Blending the old and new

“Today, some architects are interested in historic buildings, others consider themselves purely modernists. I personally thrive on both – and am most delighted when new and old are really successfully integrated. For example one of my favourite places is the Museums Island in Berlin, where there is a fantastic juxtaposition of both contemporary and classical architecture. To weave them together and make them work meaningfully together in the present is very special, and not easy to achieve. I have been privileged to work with Sharjah’s architectural heritage and especially the souq, which I still remember from my first visit in 1974.

“It doesn’t matter if architecture is old or new – what matters is does it work, what can you learn from it, what does it tell you about the past, what does it tell you about communities, about the people who built it. The more you look at it, you realise it is very rich, and that is one of the things that the Bastakiya studies that have shown me – that architecture is really a skeleton upon which the muscles and flesh of the stories of individuals, families and community can be told.”

As much as it pleases him to see an increasing number of restoration projects and younger architects involving themselves in conservation, the rapid advance of urban infrastructure and low-density development across the natural desert concerns Peter.

“The desert is being developed and lost – I watch it spreading, seemingly uncontrollably. The desert will become an ever increasing important future resource, especially for a rapidly expanding and growing population. This saddens me. We need to be building much more dense, compact and sustainable developments – and urgently respond to the green challenge.”

Words of wisdom

He suggests for student architects that it is really well worth looking closely at an old building, in order to get an understanding of how it was constructed, and how might have been used, whether such a study might be part of their course or not, as he did the Bukhash house nearly 50 years ago.

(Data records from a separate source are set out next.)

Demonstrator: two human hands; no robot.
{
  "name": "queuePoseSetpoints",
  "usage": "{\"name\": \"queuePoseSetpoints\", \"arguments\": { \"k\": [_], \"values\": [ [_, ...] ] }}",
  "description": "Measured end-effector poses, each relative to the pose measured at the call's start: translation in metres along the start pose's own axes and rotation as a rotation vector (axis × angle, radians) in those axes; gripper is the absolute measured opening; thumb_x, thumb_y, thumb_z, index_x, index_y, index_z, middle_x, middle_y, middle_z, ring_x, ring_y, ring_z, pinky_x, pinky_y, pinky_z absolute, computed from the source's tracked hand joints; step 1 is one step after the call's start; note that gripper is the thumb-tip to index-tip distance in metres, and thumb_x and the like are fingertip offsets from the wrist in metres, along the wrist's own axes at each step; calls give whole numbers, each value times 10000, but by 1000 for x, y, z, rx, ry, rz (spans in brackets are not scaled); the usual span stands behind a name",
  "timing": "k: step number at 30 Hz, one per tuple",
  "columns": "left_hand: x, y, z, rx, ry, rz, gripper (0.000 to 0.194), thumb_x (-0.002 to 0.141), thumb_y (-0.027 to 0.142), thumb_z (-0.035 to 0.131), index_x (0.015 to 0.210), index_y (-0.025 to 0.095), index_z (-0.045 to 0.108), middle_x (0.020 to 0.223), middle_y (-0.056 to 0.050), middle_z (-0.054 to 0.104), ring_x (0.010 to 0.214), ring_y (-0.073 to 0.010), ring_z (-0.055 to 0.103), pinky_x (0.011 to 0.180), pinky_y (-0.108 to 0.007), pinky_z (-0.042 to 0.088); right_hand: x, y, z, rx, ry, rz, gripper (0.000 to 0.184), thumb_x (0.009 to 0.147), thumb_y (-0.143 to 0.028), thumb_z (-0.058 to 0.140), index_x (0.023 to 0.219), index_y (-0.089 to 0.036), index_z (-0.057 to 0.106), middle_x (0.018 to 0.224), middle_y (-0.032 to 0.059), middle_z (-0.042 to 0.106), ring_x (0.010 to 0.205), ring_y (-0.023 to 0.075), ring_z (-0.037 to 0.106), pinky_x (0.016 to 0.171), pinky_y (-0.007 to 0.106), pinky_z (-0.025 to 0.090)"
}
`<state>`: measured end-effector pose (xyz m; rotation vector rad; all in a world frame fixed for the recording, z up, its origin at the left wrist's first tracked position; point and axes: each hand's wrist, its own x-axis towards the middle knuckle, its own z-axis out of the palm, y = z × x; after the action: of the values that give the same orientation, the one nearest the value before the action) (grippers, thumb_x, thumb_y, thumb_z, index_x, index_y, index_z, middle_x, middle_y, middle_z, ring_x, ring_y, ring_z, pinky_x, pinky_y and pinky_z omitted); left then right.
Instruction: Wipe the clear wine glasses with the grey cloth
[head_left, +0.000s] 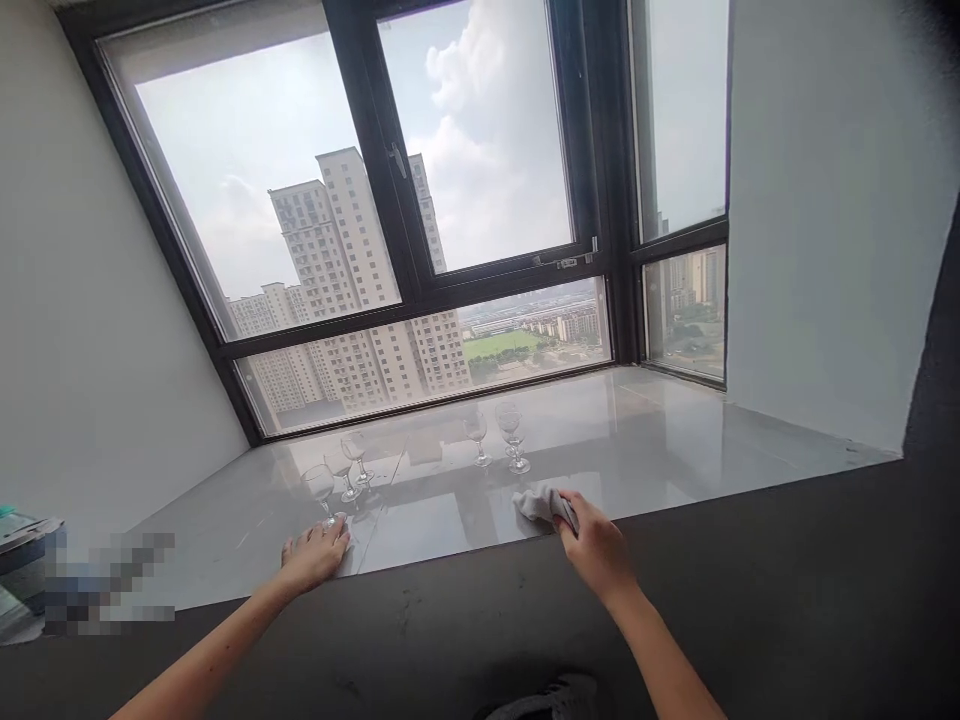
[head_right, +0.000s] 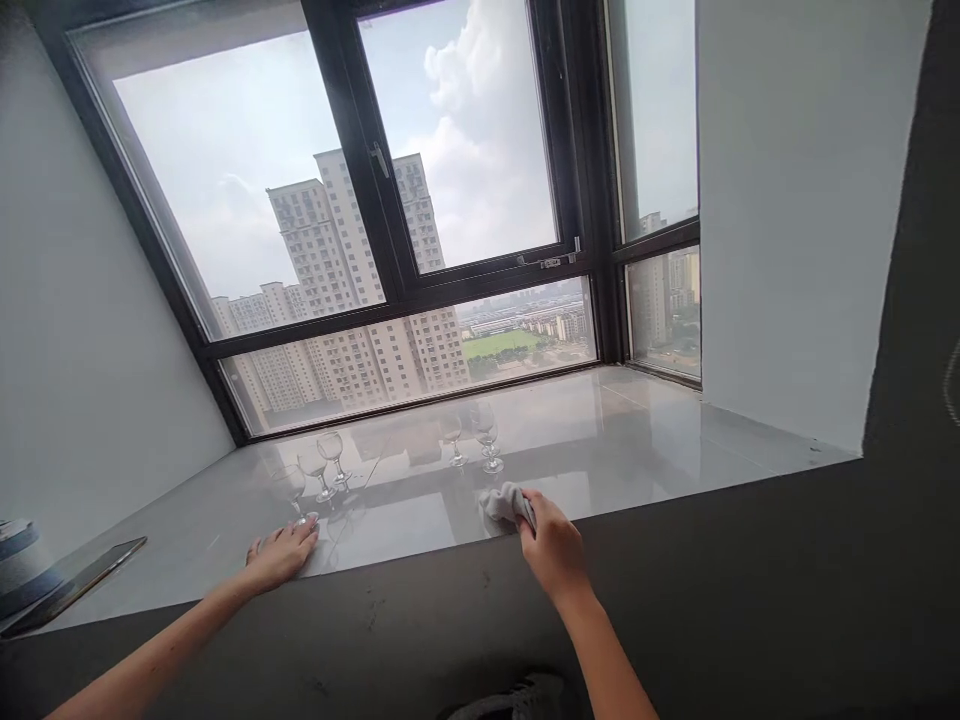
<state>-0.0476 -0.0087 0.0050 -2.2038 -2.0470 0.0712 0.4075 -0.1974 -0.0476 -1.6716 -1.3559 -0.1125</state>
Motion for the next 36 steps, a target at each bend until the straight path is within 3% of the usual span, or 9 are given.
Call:
{"name": "queuePoseSetpoints", "arguments": {
  "k": [2,5,10,14,18,21,26,30,36],
  "values": [
    [-6,9,-4,-10,-34,-50,625,954,486,305,1516,225,383,1508,-187,468,1436,-395,357,1126,-637,225,0,0,1,-5,6,-1,324,915,-328,429,1182,-228,582,1054,83,711,928,244,675,727,317,468],
    [-20,29,-11,-19,-30,21,667,949,530,299,1536,218,354,1538,-182,427,1465,-395,298,1134,-648,197,1,-1,1,-5,10,8,326,903,-307,443,1185,-232,588,1057,76,710,936,241,674,742,317,470],
    [-32,92,-30,-197,13,396,583,954,471,315,1443,209,494,1502,-113,488,1392,-290,429,1139,-456,322,1,-2,1,-3,19,25,327,891,-280,454,1179,-224,599,1069,74,712,957,241,672,770,323,473],
    [-9,163,-44,-273,65,493,554,945,374,332,1419,147,508,1494,-138,484,1379,-243,444,1146,-383,325,1,-1,3,7,42,-8,313,888,-261,466,1168,-229,603,1067,68,712,954,229,671,778,310,474],
    [26,227,-48,-245,37,417,537,959,382,319,1455,243,474,1514,-129,471,1459,-300,336,1182,-576,186,0,-1,4,6,51,-21,301,892,-239,472,1167,-231,597,1063,60,710,950,227,667,788,309,472],
    [48,260,-47,-230,12,446,541,968,434,311,1475,299,441,1522,-112,468,1482,-308,291,1176,-618,144,0,-2,4,4,60,-20,294,900,-231,471,1169,-237,590,1057,57,705,954,227,662,788,307,469],
    [67,286,-50,-209,-33,500,568,962,508,323,1501,343,391,1582,-81,387,1511,-285,226,1191,-590,95,2,-4,3,18,54,-28,295,890,-208,486,1166,-243,585,1050,54,702,937,216,659,778,292,466],
    [70,295,-51,-204,-39,499,585,967,493,321,1493,258,420,1595,-120,354,1478,-313,291,1176,-584,132,2,-4,4,33,65,-22,300,879,-191,497,1160,-244,587,1055,52,700,955,215,657,798,294,468],
    [53,294,-51,-224,58,499,522,956,416,352,1396,219,551,1498,-104,508,1397,-297,420,1172,-503,200,4,-3,7,46,63,-23,311,876,-187,503,1170,-243,587,1069,54,699,970,213,655,820,293,465]
  ]
}}
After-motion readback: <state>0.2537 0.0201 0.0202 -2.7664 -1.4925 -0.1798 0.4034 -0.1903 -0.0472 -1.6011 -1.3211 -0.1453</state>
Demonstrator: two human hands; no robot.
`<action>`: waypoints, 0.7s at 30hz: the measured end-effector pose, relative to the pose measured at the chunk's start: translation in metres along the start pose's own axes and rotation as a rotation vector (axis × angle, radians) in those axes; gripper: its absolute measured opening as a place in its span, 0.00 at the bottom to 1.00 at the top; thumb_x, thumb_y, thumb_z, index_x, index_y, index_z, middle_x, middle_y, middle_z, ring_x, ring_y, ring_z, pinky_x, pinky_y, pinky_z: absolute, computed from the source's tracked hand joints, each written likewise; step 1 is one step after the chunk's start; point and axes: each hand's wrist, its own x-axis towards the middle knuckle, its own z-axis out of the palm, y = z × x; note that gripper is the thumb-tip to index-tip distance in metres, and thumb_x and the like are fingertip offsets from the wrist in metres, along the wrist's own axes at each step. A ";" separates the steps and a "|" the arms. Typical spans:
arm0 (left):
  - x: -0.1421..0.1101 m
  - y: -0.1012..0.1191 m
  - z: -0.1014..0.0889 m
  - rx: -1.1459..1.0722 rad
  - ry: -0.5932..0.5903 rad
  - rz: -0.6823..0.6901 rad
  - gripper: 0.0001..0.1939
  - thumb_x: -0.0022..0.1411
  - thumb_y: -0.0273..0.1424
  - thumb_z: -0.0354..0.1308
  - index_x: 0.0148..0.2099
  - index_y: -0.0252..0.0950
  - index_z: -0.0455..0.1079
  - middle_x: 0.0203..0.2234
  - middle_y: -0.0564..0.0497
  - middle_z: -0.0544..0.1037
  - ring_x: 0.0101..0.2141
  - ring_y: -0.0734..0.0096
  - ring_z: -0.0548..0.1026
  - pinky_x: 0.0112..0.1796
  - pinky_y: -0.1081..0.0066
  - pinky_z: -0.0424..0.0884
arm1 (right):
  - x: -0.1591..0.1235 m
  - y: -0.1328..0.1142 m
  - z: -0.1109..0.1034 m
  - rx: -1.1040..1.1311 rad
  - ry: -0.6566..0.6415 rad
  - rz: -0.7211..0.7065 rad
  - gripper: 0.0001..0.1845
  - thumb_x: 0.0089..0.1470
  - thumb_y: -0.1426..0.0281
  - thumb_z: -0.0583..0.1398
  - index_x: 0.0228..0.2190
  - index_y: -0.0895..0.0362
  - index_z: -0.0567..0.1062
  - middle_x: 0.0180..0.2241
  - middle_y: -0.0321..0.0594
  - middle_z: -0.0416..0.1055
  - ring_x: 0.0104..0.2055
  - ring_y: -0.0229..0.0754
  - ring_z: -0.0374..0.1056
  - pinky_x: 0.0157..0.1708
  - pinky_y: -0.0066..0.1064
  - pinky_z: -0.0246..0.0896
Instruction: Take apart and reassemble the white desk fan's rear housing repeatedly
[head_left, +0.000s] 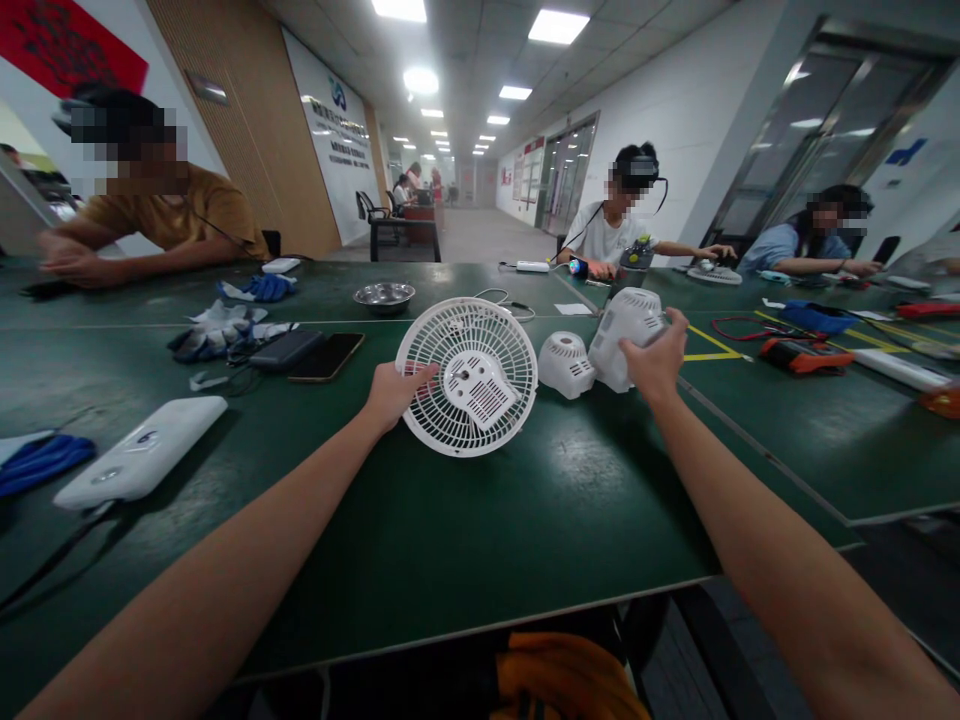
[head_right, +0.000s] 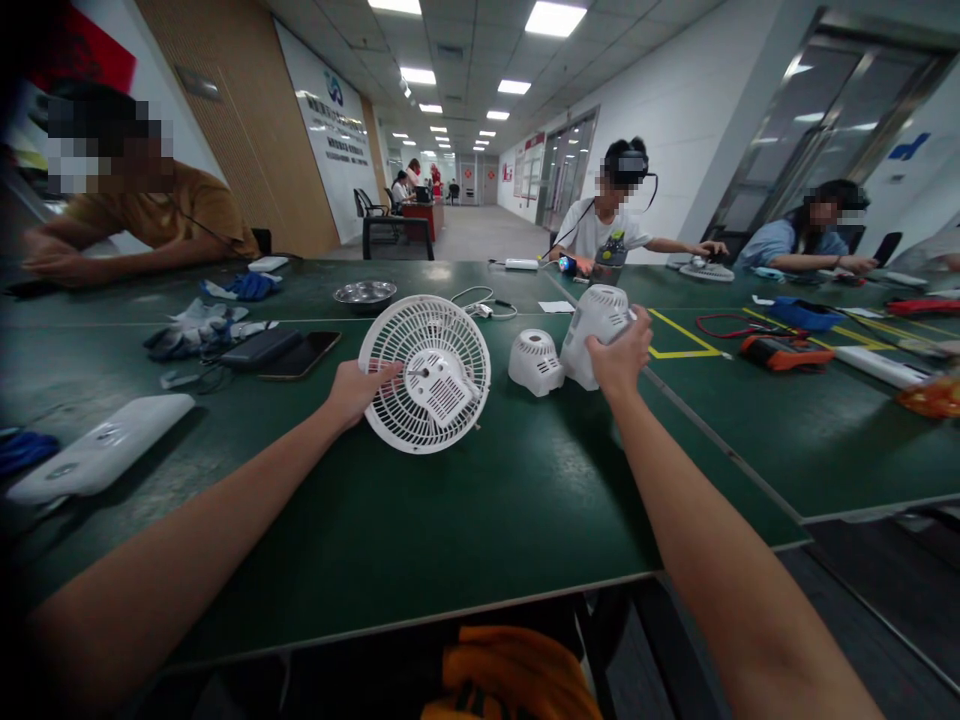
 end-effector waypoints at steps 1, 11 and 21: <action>0.000 -0.001 0.000 0.001 0.000 0.000 0.10 0.55 0.31 0.69 0.38 0.30 0.77 0.32 0.42 0.83 0.30 0.61 0.81 0.35 0.62 0.80 | 0.002 0.008 0.005 0.047 -0.071 0.056 0.46 0.42 0.62 0.66 0.60 0.57 0.56 0.55 0.54 0.66 0.57 0.59 0.64 0.56 0.53 0.59; 0.002 -0.003 -0.001 -0.004 -0.005 -0.010 0.10 0.55 0.31 0.69 0.38 0.31 0.77 0.31 0.42 0.83 0.30 0.60 0.81 0.35 0.60 0.80 | 0.000 0.033 0.025 0.067 -0.298 0.245 0.54 0.32 0.52 0.72 0.57 0.58 0.57 0.56 0.60 0.67 0.58 0.64 0.65 0.57 0.53 0.59; 0.005 -0.007 -0.001 -0.034 -0.018 0.012 0.12 0.53 0.32 0.70 0.39 0.30 0.77 0.30 0.43 0.83 0.30 0.61 0.81 0.35 0.61 0.80 | 0.001 0.041 0.030 0.048 -0.291 0.217 0.51 0.32 0.51 0.71 0.53 0.57 0.60 0.55 0.57 0.69 0.56 0.66 0.67 0.55 0.53 0.62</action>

“From closely studying historic buildings you can learn an enormous amount. It might not be directly relevant to the new buildings you are working on but it will offer an understanding of what happened in the past, when vernacular buildings weren’t designed by architects but by experienced masons and the families themselves. They are usually very sensitive responses to what the place and environment as it was in those days, with experience learnt over generations passed on from father to son,” he explains.

Secondly, he believes that architects focus too much on buildings as single objects and pieces of art to feature in glossy magazines, rather than considering the important spaces we all use between the buildings – how buildings relate to each other, how people use this space, and for structures to be sensitive and considerate of their neighbours in making more harmonious urban space.

“The design of urban space between buildings is equally important as that of the buildings themselves. And we as architects need always to be mindful of maximising inclusivity in our designs, making buildings more accessible and welcoming to those with disabilities.”

In his role in Sharjah Government since 2007, Peter has been closely involved with numerous important architectural, historic and environmental projects, including the recently opened Sharjah Safari, Kalba Mangroves Visitor Centre, Buhais Geology Park, Al Hefaiyah Mountain Conservation Center, and the Sharjah Islamic Botanical Garden (a personal favourite). He is currently looking again at Sharjah Souk and its relationship to the creek waterfront, and projects with Sharjah Museums.

Windtower, The Merchant Houses of Dubai by Peter Jackson and Anne Coles is published by Medina Publishing.